One kitchen eventually turned into a whole house free of Squalor...and a passed inspection...and a Warrior Princess. Without you ALL, it would have been a trip to a psychiatric facility...or a funeral for me and my animals. Your support saved not only one life.
But the fear cycle again reared its head, when I had to take, develop and send those Squalor pics to Celeste! How brave she was to open THAT envelope! How brave Pigpen was to present them on SS! Again, I awaited ridicule...but none came. In fact, I think the most laughs came from me, as I was FREE of that mess!
While I never had a doubt the Squalorees were REAL friends, the times the media popped up, proved to me just how REAL and TRUE my friends here are.
I've had postcards, phone calls and emails throughout the year...and enjoyed each posting on the first thread and the second...and now the explosion into a whole website of our own, compliments of the brilliant Pigpen!
How can one begin to thank human beings who have exorcised the demons killing you? One can't...one can't list all the names, one can't list all the occasions, chiefly because somehow I fluked getting into the notorious "contact" form here...and I dare not chance getting out of it, lest I never get back! ha ha! Otherwise I WOULD name you ALL!

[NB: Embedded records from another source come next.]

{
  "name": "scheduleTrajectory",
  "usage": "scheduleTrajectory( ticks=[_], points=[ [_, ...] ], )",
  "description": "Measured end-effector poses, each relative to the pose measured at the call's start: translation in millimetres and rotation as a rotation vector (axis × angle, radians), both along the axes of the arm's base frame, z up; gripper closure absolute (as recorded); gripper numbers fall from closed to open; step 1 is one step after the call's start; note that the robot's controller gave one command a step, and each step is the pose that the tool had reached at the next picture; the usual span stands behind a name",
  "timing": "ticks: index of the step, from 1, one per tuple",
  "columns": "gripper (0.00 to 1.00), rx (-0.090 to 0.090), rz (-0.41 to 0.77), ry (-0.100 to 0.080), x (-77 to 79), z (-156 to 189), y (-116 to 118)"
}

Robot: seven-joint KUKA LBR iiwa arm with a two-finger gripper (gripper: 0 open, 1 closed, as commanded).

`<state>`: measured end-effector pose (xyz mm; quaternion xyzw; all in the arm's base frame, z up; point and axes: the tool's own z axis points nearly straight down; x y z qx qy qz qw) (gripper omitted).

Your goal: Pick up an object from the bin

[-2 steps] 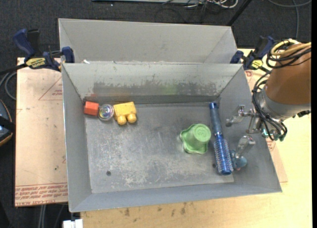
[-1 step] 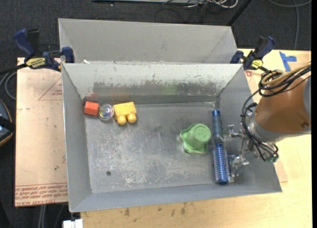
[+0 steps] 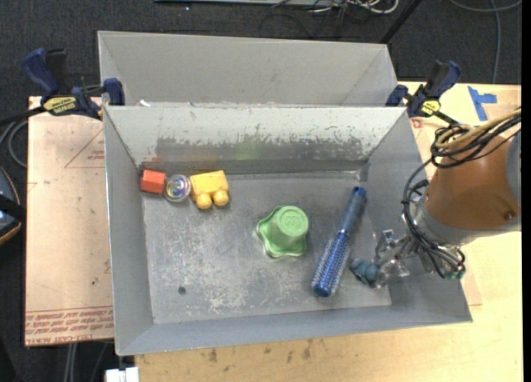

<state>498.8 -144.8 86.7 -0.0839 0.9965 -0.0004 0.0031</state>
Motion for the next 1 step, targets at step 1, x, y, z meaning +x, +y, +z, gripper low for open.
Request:
scheduleTrajectory(
  ticks=[1],
  points=[
    [1.00,-0.002,0.009,-0.006,5.4,159.3,10.2]
  ],
)
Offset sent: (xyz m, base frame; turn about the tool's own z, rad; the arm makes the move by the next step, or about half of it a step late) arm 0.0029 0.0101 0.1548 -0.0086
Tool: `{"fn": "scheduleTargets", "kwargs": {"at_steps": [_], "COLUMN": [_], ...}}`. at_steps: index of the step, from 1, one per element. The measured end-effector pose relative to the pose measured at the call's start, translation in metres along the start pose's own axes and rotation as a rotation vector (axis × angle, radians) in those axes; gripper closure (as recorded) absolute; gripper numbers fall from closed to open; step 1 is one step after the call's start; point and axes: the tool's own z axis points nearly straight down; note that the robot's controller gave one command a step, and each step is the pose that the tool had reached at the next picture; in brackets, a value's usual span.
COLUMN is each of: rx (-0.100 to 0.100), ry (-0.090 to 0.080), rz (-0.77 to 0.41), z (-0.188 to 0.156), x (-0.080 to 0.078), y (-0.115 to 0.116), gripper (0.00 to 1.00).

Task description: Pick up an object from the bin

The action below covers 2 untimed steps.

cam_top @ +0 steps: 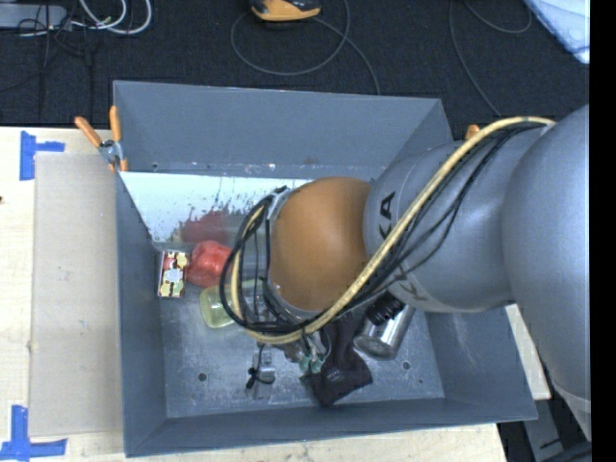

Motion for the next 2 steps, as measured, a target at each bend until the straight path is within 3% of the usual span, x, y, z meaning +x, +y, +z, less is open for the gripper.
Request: {"fn": "scheduleTargets", "kwargs": {"at_steps": [1,2], "rx": [-0.001,-0.004], "ry": [-0.007,-0.008], "rz": [0.004,0.066], "z": [-0.004,0.011], "x": [-0.002,0.001], "y": [-0.001,-0.020], "gripper": [0.00,0.00]}}
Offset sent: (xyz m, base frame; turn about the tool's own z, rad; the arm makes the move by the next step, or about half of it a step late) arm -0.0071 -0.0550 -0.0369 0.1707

Squalorees, THANK YOU FROM THE BOTTOM OF MY TIDY LITTLE HEART that beats only because of you ALL and the time you took out to help a girl when she was down and drowning in Squalor...when the rest of the world (other than her fine psychiatrist) would have turned away in disgust.
Because of YOU, I am me...and around to enjoy it.
I only hope for one more thing, that is, one day, that we ALL can meet in the flesh and I can have a REAL reason to cry again!!!
HAPPY FIRST ANNIVERSARY!!!I'll see you on the second one!
- And if I sounded like a Queen recounting the past years trials and joys...it's because I damn well am one!!!!
I LOVE YOU ALLLLLLLLLLLLLLLLLLLLLLLLLLLLL!
WARRIOR PRINCESS KIMMY XXXX
Life is mostly froth and bubble, Two things stand like stone, KINDNESS in another's trouble, COURAGE in your own. from Ye Wearie Wayfarer ~ Adam Lindsay Gordon (Australian poet and sometime police officer)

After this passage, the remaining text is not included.